O projeto da ferrovia prevê cerca de R$ 4,1 bilhões em recursos de investimento, sendo R$ 2,8 bilhões provenientes da repactuação do contrato da MRS e outros R$ 670 milhões relacionados à renovação da Rumo.

A construção da ferrovia será feita em duas fases. A primeira é obrigatória e vai de São João da Barra, no Rio de Janeiro, até Santa Leopoldina, no Espírito Santo. A segunda etapa é opcional e depende da validação de viabilidade por parte do Ministério dos Transportes.

Outro trecho que estava previsto no início do projeto e que foi descartado são os 80 quilômetros entre Santa Leopoldina e Anchieta, ambos localizados no Espírito Santo. Essa era uma contrapartida da Vale pela prorrogação antecipada dos contratos atuais.

Investimento cruzado

Para realizar o leilão do Anel Ferroviário do Sudeste, porém, o governo precisa que o TCU valide a utilização do uso das contas vinculadas para direcionar os recursos do investimento cruzado da Rumo e da MRS.

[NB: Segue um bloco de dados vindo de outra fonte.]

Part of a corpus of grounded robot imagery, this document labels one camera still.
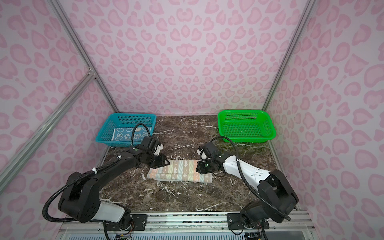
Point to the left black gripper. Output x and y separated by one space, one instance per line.
163 162

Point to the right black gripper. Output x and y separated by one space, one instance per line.
200 168

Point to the pale pink patterned towel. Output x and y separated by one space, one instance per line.
180 170

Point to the blue patterned towel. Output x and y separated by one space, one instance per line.
125 134

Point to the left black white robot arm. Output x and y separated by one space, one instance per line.
81 199

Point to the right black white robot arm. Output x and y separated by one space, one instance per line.
276 198

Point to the green plastic basket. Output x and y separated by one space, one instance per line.
246 126

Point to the teal plastic basket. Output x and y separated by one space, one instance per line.
124 120

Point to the left diagonal aluminium strut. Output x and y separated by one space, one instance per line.
19 160

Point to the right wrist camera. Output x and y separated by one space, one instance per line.
208 151

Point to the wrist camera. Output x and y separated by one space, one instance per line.
151 145
208 151

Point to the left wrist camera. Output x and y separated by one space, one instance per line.
151 145

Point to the aluminium front rail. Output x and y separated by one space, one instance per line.
214 226

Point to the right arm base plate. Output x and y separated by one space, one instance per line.
234 221

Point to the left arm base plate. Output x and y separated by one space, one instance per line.
137 221

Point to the right rear aluminium post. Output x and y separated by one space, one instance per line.
297 34

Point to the aluminium post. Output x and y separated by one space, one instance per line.
79 46
297 34

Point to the left rear aluminium post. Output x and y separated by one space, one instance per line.
79 46

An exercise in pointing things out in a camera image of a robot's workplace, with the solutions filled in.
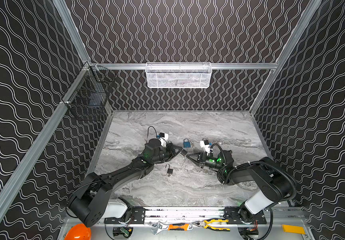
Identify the white wire basket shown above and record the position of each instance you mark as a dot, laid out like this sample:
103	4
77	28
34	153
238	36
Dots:
175	75

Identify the adjustable wrench orange handle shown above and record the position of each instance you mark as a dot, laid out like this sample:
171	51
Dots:
159	227

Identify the black padlock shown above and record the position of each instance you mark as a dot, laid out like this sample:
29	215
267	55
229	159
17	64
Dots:
183	153
169	170

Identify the blue padlock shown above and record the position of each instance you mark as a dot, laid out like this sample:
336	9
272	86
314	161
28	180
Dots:
186	143
205	141

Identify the black wire basket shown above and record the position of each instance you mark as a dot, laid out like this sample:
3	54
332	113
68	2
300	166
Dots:
90	101

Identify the orange hard hat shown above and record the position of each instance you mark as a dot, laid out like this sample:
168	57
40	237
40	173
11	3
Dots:
79	232

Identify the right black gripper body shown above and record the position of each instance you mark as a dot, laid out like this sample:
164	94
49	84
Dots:
200	159

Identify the yellow handled pliers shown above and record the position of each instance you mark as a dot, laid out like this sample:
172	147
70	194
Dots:
219	225

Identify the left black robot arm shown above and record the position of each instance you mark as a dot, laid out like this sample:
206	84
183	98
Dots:
90	200

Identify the yellow tag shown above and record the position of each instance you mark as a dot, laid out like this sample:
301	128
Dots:
293	229

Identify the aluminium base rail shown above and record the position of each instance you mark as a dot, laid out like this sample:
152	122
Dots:
151	215

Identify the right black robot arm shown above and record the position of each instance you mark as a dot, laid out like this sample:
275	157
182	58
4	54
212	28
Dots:
275	185

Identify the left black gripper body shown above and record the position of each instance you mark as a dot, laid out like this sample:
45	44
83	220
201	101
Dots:
172	150

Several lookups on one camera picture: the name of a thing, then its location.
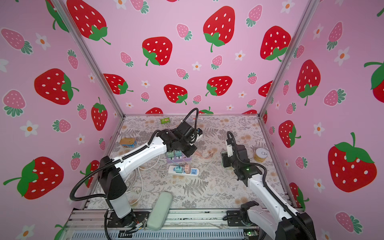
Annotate teal charger plug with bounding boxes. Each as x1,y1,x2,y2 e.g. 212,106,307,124
175,151,183,159
174,166,183,174

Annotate pale green oblong case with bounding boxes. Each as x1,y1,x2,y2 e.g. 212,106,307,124
146,192,173,231

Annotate orange pink cable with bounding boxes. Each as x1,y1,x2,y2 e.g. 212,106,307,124
196,148,218,159

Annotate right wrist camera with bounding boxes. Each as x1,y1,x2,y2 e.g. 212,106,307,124
227,144,234,158

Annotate yellow tape roll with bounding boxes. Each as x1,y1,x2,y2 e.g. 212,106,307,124
254,148,269,163

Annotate pink charger plug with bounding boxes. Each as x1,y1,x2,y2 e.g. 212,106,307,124
184,164,191,174

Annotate green snack packet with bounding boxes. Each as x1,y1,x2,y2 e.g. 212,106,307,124
161,118,170,124

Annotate purple power strip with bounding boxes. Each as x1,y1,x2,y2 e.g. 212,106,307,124
166,154,192,165

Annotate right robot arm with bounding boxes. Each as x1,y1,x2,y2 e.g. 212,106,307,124
222,131,316,240

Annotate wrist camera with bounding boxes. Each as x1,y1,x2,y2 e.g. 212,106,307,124
227,144,234,158
194,128,203,140

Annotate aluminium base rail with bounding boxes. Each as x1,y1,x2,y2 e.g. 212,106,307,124
65,208,313,240

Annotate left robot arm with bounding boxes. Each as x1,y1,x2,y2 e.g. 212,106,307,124
70,108,203,226

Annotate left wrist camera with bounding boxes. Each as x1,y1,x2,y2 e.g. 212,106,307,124
194,128,203,140

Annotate white power cord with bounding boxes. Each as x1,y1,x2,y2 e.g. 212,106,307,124
119,152,169,206

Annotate white blue power strip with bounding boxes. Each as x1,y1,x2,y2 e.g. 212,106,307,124
168,166,200,177

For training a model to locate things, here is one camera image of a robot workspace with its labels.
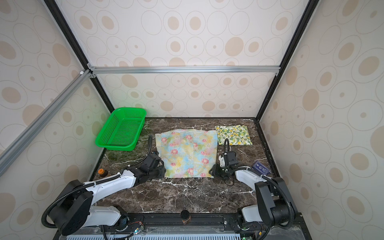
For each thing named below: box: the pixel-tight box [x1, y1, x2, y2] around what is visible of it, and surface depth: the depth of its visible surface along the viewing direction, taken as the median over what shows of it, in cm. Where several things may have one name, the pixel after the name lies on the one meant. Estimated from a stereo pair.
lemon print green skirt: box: [214, 125, 253, 146], surface depth 111 cm
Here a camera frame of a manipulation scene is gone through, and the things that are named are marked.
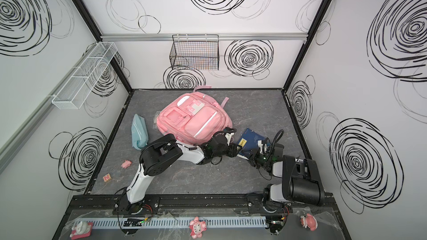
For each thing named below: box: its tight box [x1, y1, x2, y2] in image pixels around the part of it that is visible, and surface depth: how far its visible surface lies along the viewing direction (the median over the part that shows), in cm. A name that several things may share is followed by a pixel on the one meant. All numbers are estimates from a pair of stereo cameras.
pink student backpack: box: [156, 86, 233, 147], surface depth 98 cm
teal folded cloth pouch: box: [131, 113, 149, 151], surface depth 96 cm
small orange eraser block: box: [102, 173, 112, 183], surface depth 82 cm
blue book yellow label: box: [236, 127, 266, 160], surface depth 96 cm
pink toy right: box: [300, 213, 319, 232], surface depth 69 cm
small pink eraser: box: [120, 160, 133, 169], surface depth 86 cm
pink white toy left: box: [70, 220, 93, 240], surface depth 64 cm
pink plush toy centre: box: [189, 216, 208, 239], surface depth 67 cm
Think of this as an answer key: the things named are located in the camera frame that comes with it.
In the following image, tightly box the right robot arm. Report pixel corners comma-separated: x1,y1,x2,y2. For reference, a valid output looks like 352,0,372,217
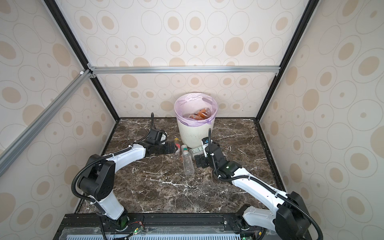
198,130,324,240

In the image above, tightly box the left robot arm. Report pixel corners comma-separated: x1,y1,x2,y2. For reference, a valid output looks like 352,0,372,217
71,113,178,225

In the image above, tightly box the brown tea bottle orange label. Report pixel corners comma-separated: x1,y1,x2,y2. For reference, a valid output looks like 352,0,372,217
188,108,212,121

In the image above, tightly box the white plastic waste bin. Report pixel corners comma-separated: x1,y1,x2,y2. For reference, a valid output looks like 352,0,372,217
177,119,216,148

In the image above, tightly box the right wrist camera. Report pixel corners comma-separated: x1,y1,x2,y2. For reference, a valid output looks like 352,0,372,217
202,137,211,158

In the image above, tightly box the aluminium rail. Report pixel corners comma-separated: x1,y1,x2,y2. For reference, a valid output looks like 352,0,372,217
91,66,280,74
1,70,91,175

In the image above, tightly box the black frame post right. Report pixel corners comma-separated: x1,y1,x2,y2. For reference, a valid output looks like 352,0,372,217
256,0,320,123

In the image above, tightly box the black frame post left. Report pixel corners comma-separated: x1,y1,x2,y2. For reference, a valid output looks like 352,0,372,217
44,0,120,122

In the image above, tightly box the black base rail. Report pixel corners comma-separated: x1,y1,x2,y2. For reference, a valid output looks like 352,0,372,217
54,213,279,240

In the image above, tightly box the left aluminium rail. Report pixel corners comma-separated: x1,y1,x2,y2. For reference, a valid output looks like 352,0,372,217
1,70,91,175

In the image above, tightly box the black frame post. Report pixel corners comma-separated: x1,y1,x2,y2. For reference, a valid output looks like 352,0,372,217
44,0,120,122
256,0,320,123

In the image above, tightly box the pink bin liner bag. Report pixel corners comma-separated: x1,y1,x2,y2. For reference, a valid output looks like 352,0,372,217
174,93,219,126

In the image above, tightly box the clear bottle white cap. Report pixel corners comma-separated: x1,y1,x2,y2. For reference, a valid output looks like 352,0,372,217
181,145,195,176

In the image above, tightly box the back aluminium rail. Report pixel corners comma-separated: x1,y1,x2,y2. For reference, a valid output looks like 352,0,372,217
91,66,280,74

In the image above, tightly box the small bottle pink cap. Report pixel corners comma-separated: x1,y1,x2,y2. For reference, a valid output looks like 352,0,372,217
174,138,181,158

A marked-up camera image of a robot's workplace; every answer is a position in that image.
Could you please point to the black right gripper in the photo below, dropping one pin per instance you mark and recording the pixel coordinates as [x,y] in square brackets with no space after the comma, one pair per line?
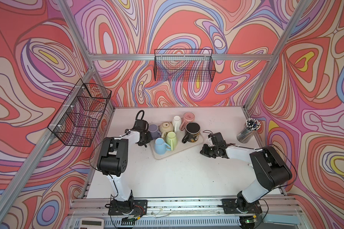
[204,151]

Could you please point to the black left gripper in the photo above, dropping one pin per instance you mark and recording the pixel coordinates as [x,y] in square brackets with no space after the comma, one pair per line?
[150,139]

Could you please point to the purple ceramic mug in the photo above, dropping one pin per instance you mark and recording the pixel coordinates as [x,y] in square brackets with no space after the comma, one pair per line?
[154,131]

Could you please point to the light blue ceramic mug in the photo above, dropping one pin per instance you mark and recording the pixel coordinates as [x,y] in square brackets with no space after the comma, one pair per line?
[161,147]

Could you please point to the beige rectangular tray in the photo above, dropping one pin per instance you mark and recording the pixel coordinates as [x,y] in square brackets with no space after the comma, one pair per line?
[180,146]

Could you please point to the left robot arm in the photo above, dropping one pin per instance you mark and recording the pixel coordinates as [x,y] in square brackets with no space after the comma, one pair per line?
[113,158]

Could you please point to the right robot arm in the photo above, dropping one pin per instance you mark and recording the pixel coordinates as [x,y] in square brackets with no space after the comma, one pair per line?
[270,169]

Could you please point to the cream speckled round mug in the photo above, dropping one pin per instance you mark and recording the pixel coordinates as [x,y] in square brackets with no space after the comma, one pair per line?
[165,128]

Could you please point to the black patterned mug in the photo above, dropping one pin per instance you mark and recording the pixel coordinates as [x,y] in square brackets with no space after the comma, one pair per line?
[192,132]

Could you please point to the light green ceramic mug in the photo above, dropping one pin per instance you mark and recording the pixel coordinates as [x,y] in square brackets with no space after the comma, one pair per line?
[171,140]

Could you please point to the white ceramic mug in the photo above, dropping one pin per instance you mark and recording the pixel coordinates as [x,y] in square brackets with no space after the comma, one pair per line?
[177,121]

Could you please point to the pink ceramic mug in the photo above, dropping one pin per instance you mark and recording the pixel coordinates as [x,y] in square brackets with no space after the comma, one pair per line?
[187,118]

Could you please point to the metal cup of pens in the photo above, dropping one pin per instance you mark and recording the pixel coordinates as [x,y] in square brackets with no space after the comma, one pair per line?
[250,127]

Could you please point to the white calculator device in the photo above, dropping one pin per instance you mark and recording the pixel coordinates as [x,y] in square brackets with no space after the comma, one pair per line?
[91,223]

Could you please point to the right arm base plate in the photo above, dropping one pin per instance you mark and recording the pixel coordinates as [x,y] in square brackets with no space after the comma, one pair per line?
[240,206]

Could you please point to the black wire basket left wall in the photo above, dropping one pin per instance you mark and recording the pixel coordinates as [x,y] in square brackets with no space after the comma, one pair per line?
[80,115]

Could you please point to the black wire basket wall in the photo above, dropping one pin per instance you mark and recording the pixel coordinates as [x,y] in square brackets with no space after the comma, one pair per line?
[184,65]
[80,115]

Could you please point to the black wire basket back wall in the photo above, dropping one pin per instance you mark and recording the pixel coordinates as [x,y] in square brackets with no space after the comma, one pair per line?
[184,65]

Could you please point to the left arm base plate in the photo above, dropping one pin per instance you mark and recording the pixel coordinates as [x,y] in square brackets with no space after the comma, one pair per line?
[127,208]

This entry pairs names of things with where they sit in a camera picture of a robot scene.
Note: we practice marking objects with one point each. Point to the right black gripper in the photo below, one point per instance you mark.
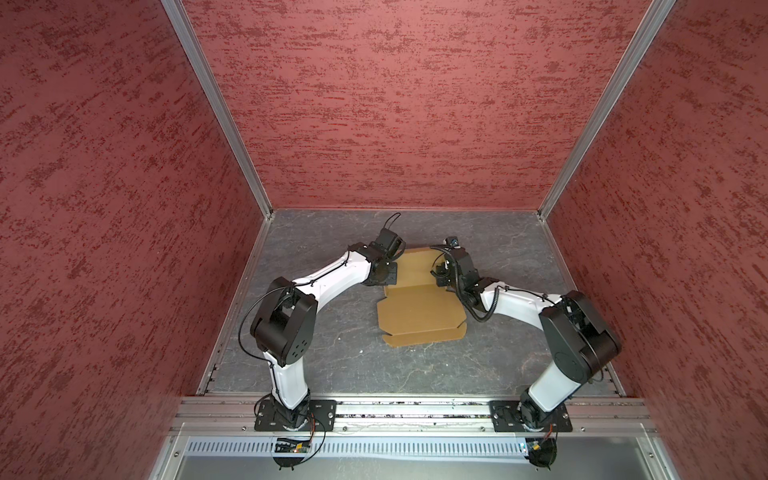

No início de setembro começou a deliberação do processo no TCU, que vai definir o futuro desse mecanismo. Porém, três ministros pediram vista ao processo e o assunto só deve voltar ao Plenário em novembro.

Embora o processo trate da modelagem da EF-118, a decisão vai se estender para todo o setor ferroviário. Na prática, a definição do tribunal pode determinar se o governo terá segurança jurídica para utilizar a conta vinculada em outros contratos ferroviários.

A ideia do mecanismo é substituir o modelo em que uma concessionária executa diretamente uma obra fora de sua própria concessão por um sistema em que os recursos são depositados em uma conta e posteriormente direcionados para uma nova concessão, com a obra sendo executada pela empresa vencedora do futuro leilão.

Essa possibilidade é prevista pelo marco ferroviário, que foi aprovado em 2021, e já é uma prática no setor. Porém, como não havia um aval do TCU, existia um receio do mercado do mecanismo ter problemas legais.